Only the lines from the start of the entries through the line with "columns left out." should be returned, each exactly as it stands, and no pictures.

(Supplied data Opens)

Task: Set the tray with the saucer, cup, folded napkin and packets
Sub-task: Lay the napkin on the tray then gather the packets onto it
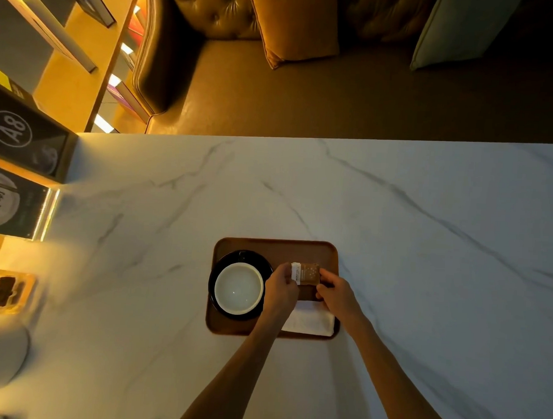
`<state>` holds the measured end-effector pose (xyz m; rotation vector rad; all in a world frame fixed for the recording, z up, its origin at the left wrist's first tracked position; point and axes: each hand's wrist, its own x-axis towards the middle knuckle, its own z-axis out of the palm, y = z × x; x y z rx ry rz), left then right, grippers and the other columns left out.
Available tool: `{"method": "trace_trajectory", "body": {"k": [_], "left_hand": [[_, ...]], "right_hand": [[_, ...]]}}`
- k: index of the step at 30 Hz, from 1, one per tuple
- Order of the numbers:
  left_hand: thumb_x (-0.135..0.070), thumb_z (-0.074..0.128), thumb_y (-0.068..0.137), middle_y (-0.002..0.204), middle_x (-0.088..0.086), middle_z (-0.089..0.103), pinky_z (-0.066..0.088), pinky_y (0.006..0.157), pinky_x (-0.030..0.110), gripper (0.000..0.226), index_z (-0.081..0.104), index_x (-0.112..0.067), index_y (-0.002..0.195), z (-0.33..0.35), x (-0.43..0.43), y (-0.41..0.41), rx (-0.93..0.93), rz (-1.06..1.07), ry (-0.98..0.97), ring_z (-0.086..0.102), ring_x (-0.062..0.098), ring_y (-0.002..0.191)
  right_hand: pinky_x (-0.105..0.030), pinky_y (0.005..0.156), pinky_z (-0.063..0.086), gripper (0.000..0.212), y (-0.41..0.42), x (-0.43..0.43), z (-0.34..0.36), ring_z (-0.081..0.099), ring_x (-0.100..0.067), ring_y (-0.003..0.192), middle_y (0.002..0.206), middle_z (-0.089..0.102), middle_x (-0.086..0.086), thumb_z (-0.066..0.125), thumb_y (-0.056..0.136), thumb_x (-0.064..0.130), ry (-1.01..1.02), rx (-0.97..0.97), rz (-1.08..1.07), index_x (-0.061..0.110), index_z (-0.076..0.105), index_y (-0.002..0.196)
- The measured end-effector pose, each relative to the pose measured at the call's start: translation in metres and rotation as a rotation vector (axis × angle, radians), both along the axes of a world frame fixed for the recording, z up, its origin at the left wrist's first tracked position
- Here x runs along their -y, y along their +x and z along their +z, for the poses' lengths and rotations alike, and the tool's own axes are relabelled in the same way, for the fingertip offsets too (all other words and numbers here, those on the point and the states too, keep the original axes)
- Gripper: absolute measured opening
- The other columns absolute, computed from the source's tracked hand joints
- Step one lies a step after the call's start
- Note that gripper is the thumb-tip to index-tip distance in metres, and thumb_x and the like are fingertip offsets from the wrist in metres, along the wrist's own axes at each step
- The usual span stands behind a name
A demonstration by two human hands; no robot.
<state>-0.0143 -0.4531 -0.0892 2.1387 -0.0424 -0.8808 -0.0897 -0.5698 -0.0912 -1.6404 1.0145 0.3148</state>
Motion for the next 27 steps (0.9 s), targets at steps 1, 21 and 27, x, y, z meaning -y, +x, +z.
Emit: {"method": "trace_trajectory", "body": {"k": [1,21,27], "left_hand": [[-0.003,0.052,0.089,0.096,-0.013,0.061,0.043,0.058,0.005,0.039,0.059,-0.018,0.124,-0.0005,-0.0001,-0.0002,0.001,0.005,-0.007,0.06,-0.002,0.082],[-0.001,0.051,0.091,0.119,0.002,0.064,0.05,0.077,0.014,0.044,0.054,-0.015,0.132,-0.0085,-0.0009,0.0,-0.003,0.013,-0.009,0.061,0.011,0.108],[-0.001,0.05,0.092,0.118,0.001,0.065,0.046,0.072,0.009,0.042,0.055,-0.015,0.132,-0.0054,-0.001,0.0008,0.007,-0.006,-0.009,0.061,0.011,0.107]], "right_hand": [[-0.01,0.053,0.049,0.048,0.0,0.0001,-0.0005,0.061,-0.009,0.075,0.116,0.064,-0.013,0.051,0.094,0.002,-0.001,0.001,0.002,0.01,0.044,0.141],[-0.01,0.055,0.051,0.049,-0.0027,0.0014,-0.0035,0.064,-0.008,0.075,0.126,0.06,-0.014,0.052,0.095,0.007,0.013,-0.009,-0.002,0.011,0.042,0.142],[-0.007,0.051,0.049,0.047,-0.0019,0.0012,-0.0033,0.064,-0.007,0.073,0.122,0.062,-0.014,0.051,0.095,0.009,0.017,-0.004,-0.001,0.012,0.043,0.142]]}}
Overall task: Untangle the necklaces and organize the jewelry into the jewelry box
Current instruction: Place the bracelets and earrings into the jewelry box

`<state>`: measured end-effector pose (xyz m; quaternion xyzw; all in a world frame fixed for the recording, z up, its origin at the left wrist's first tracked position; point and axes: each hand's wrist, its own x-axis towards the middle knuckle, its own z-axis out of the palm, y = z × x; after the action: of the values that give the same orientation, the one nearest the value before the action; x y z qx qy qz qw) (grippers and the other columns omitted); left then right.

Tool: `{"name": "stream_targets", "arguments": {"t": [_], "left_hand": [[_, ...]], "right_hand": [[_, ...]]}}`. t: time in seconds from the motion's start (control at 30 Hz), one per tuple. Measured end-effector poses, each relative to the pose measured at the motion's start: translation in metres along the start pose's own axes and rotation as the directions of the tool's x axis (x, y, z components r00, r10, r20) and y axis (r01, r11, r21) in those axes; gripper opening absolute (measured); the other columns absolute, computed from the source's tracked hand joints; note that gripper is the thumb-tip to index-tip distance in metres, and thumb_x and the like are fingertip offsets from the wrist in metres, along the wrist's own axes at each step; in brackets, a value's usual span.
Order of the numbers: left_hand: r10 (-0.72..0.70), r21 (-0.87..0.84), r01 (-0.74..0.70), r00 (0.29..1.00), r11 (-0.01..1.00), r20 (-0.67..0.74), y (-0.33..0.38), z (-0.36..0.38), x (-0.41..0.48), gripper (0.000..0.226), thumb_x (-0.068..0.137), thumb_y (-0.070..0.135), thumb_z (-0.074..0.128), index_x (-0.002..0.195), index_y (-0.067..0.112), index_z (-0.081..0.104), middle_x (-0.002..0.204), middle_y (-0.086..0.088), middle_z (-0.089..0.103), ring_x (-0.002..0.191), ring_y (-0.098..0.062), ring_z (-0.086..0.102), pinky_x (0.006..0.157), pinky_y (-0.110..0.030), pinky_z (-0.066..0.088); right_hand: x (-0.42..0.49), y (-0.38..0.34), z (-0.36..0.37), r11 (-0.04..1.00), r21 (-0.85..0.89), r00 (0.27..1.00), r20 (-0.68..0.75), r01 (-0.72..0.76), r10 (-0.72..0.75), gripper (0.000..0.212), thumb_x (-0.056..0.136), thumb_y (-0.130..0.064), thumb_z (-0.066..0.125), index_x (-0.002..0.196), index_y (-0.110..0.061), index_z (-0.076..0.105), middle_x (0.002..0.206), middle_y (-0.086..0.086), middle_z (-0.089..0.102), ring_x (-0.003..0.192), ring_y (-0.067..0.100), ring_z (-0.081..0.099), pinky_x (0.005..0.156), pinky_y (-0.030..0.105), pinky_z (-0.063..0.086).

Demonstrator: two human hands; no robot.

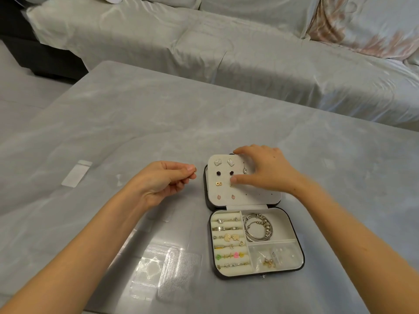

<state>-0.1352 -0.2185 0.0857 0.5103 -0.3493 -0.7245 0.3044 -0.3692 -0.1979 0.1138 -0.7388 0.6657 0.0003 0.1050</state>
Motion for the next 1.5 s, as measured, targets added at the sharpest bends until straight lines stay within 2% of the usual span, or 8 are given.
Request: {"name": "stream_targets", "arguments": {"t": [0.17, 0.3, 0.5, 0.6, 0.7, 0.93, 1.17, 1.5], "left_hand": [[-0.005, 0.008, 0.004, 0.995, 1.0, 0.1, -0.004, 0.001, 0.001, 0.008, 0.083, 0.002, 0.061, 0.079, 0.003, 0.068, 0.064, -0.004, 0.067, 0.054, -0.006, 0.055, 0.05, -0.013, 0.048], [-0.031, -0.078, 0.047, 0.98, 0.996, 0.195, -0.006, -0.002, 0.007, 0.023, 0.084, 0.0, 0.056, 0.067, 0.004, 0.071, 0.062, -0.006, 0.065, 0.05, -0.006, 0.057, 0.048, -0.013, 0.048], [-0.101, 0.275, -0.018, 0.906, 0.961, 0.411, 0.0, 0.008, 0.016, 0.016, 0.077, 0.006, 0.062, 0.065, 0.009, 0.071, 0.063, -0.003, 0.065, 0.051, -0.005, 0.054, 0.051, -0.012, 0.047], [-0.149, 0.472, -0.115, 0.862, 0.874, 0.485, 0.009, 0.027, 0.021, 0.023, 0.083, 0.003, 0.061, 0.063, 0.011, 0.07, 0.059, 0.001, 0.064, 0.051, -0.003, 0.053, 0.05, -0.012, 0.044], [-0.198, 0.56, -0.161, 0.828, 0.812, 0.524, 0.019, 0.043, 0.026, 0.02, 0.085, 0.002, 0.059, 0.069, 0.01, 0.068, 0.06, 0.002, 0.066, 0.052, -0.003, 0.053, 0.05, -0.012, 0.043], [-0.395, 0.704, -0.177, 0.723, 0.687, 0.567, 0.02, 0.063, 0.036, 0.035, 0.086, 0.0, 0.057, 0.059, 0.016, 0.072, 0.06, 0.002, 0.066, 0.049, -0.002, 0.05, 0.051, -0.011, 0.043], [-0.473, 0.776, -0.216, 0.686, 0.593, 0.553, 0.023, 0.075, 0.036, 0.029, 0.086, 0.004, 0.06, 0.063, 0.017, 0.072, 0.063, 0.004, 0.065, 0.051, -0.002, 0.05, 0.052, -0.011, 0.044], [-0.497, 0.79, -0.214, 0.676, 0.574, 0.544, 0.023, 0.078, 0.037, 0.028, 0.084, 0.004, 0.06, 0.063, 0.017, 0.072, 0.064, 0.003, 0.065, 0.055, -0.003, 0.054, 0.054, -0.012, 0.045]], "right_hand": [[-0.014, -0.007, 0.004, 1.0, 0.014, 0.972, -0.235, 0.017, -0.013, 0.061, 0.064, -0.06, 0.071, 0.114, -0.033, 0.049, 0.106, -0.011, 0.054, 0.101, 0.016, 0.046, 0.086, 0.033, 0.024], [-0.031, -0.011, 0.011, 0.996, 0.052, 0.896, -0.442, 0.067, -0.037, 0.058, 0.058, -0.057, 0.075, 0.103, -0.026, 0.053, 0.094, -0.008, 0.059, 0.088, 0.018, 0.05, 0.078, 0.032, 0.022], [-0.076, -0.012, 0.04, 0.972, -0.18, 0.614, -0.753, 0.153, -0.236, 0.043, 0.068, -0.044, 0.074, 0.086, -0.02, 0.044, 0.077, -0.001, 0.061, 0.074, 0.015, 0.045, 0.076, 0.032, 0.027], [-0.088, -0.011, 0.059, 0.946, -0.282, 0.454, -0.83, 0.161, -0.324, 0.036, 0.071, -0.03, 0.075, 0.079, -0.017, 0.042, 0.067, 0.001, 0.062, 0.07, 0.017, 0.045, 0.072, 0.034, 0.028], [-0.092, -0.011, 0.069, 0.944, -0.3, 0.363, -0.871, 0.138, -0.33, 0.034, 0.069, -0.027, 0.073, 0.077, -0.017, 0.041, 0.061, 0.0, 0.062, 0.067, 0.019, 0.045, 0.07, 0.035, 0.026], [-0.092, -0.013, 0.072, 0.957, -0.272, 0.3, -0.909, 0.102, -0.29, 0.027, 0.078, -0.026, 0.065, 0.075, -0.017, 0.04, 0.06, 0.0, 0.061, 0.066, 0.018, 0.044, 0.069, 0.034, 0.025], [-0.09, -0.014, 0.074, 0.965, -0.237, 0.291, -0.921, 0.11, -0.259, 0.024, 0.083, -0.029, 0.061, 0.076, -0.017, 0.041, 0.062, -0.001, 0.061, 0.065, 0.017, 0.043, 0.069, 0.035, 0.026], [-0.089, -0.013, 0.075, 0.968, -0.226, 0.276, -0.929, 0.109, -0.248, 0.024, 0.083, -0.027, 0.062, 0.076, -0.017, 0.042, 0.064, -0.001, 0.063, 0.067, 0.015, 0.045, 0.07, 0.034, 0.026]]}}
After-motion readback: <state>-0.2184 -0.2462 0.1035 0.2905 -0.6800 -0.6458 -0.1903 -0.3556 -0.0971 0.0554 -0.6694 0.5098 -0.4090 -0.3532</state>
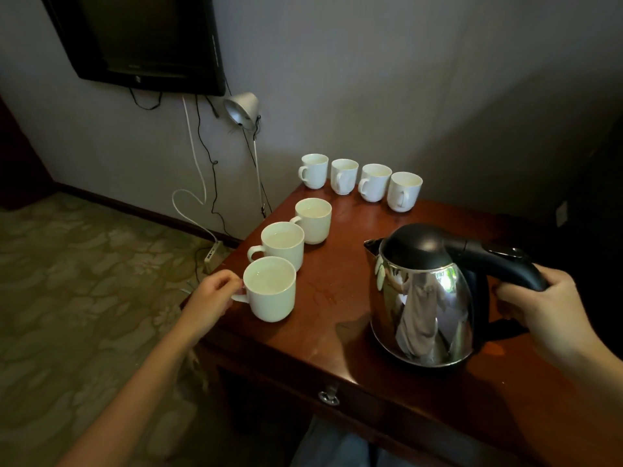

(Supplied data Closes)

**Solution:**
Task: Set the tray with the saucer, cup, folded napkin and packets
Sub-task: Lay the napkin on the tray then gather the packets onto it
`<state>` holds the measured end-effector pose (xyz m; rotation vector rad; all in a world frame fixed for the recording, z up, its origin at the left wrist's first tracked position; point and axes: each hand's wrist, its own x-axis towards the middle knuckle, its own z-axis out of the palm, y = z × x; x y z rx ry rz), left then right, grippers and the other columns left out.

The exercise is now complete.